Characterization of secreted proteins: STAT3 plays an oncogenic role in several malignancies including lung cancer, making STAT3 a potential target for therapeutic intervention. Grabner et al. demonstrate that STAT3 exhibits an unexpected tumor-suppressive role in KRAS-mutant lung adenocarcinomas. RNAscope® ISH was used to show that NF-kB-induced IL-8 expression is increased when STAT3 is knocked down, thereby promoting tumor growth. They also show that high IL-8 expression is associated with poor prognosis in lung adenocarcinomas with a history of smoking. 
Disruption of STAT3 signalling promotes KRAS-induced lung tumorigenesis

Validation of transcriptome data and detection of lncRNAs in lung cancer: The LKB1 tumor suppressor gene is frequently mutated and inactivated in non-small cell lung carcinomas (NSCLC) and loss of LKB1 promotes cancer progression. LncRNA microarrays and NanoString assays revealed that the lncRNA LINC00473 expression was significantly different between WT and LKB1-mutant NSCLC samples. The RNAscope® ISH assay validated the expression levels of LINC00473 from NanoString assay results in situ, showing that 54% of mutant LKB1 NSCLC samples were positive for LINC00473. Given the poor specificity of LKB1 antibodies, this paper demonstrates that LINC00473 could be used as a surrogate biomarker for LKB1 in lung cancer samples. 

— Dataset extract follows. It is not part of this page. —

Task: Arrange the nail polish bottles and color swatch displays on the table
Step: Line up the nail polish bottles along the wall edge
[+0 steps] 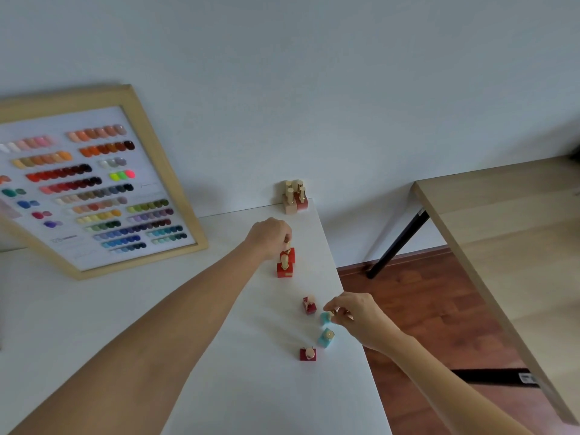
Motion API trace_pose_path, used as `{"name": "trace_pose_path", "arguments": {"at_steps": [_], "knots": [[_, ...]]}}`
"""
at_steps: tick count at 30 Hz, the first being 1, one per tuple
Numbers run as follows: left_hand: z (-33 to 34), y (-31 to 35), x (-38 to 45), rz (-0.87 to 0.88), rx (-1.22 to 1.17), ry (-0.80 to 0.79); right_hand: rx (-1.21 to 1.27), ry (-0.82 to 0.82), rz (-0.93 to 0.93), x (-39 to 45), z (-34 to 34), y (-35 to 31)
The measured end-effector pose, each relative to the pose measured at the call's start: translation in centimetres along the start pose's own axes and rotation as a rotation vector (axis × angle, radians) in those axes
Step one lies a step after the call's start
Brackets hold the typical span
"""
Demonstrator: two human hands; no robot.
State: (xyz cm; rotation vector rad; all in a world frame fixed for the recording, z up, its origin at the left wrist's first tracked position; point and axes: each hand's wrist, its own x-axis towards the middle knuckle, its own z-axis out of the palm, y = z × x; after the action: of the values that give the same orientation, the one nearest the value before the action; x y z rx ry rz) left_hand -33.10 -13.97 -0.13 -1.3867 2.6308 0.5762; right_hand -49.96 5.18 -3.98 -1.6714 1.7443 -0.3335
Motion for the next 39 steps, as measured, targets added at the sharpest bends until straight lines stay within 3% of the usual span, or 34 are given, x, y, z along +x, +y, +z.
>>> {"name": "trace_pose_path", "arguments": {"at_steps": [12, 24, 39], "knots": [[0.6, -1.2, -2.0, 0.047, -0.046, -0.179, -0.140, -0.308, -0.096, -0.1, 0.2, -0.6], [2.8, 0.1, -3.5, 0.048, -0.083, 0.019, -0.252, -0.145, -0.214, -1.5, 1.7, 0.1], [-0.1, -3.1, -2.4, -0.058, -0.175, 0.040, -0.101, 0.129, -0.054, 4.6, -5.0, -1.6]]}}
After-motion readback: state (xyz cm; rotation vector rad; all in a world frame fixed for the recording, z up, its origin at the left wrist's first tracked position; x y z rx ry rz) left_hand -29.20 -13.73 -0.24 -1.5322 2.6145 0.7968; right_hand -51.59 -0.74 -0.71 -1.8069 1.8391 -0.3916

cAMP/CREB-regulated LINC00473 marks LKB1-inactivated lung cancer and mediates tumor growth

Detection of immune cell checkpoint and functional markers in the lung TME: The field of cancer immunotherapy continues to expand rapidly over recent years, with promising clinical results by immune checkpoint inhibitors and other therapeutic approaches. To better stratify patients for immunotherapy treatments, the series of events and biomarkers involved in the cancer‑immunity cycle need to be better understood. In this report the R&D labs at ACD examined 50 selected immune checkpoint and functional markers in multiple tumor types. With the RNAscope® duplex assay we demonstrated localization of PD-L1 and several immune markers in lung cancers. Overall these results demonstrate the utility of the RNAscope® technology in studying tumor immunology and key targets of immunotherapy in the tumor and its complex microenvironment. 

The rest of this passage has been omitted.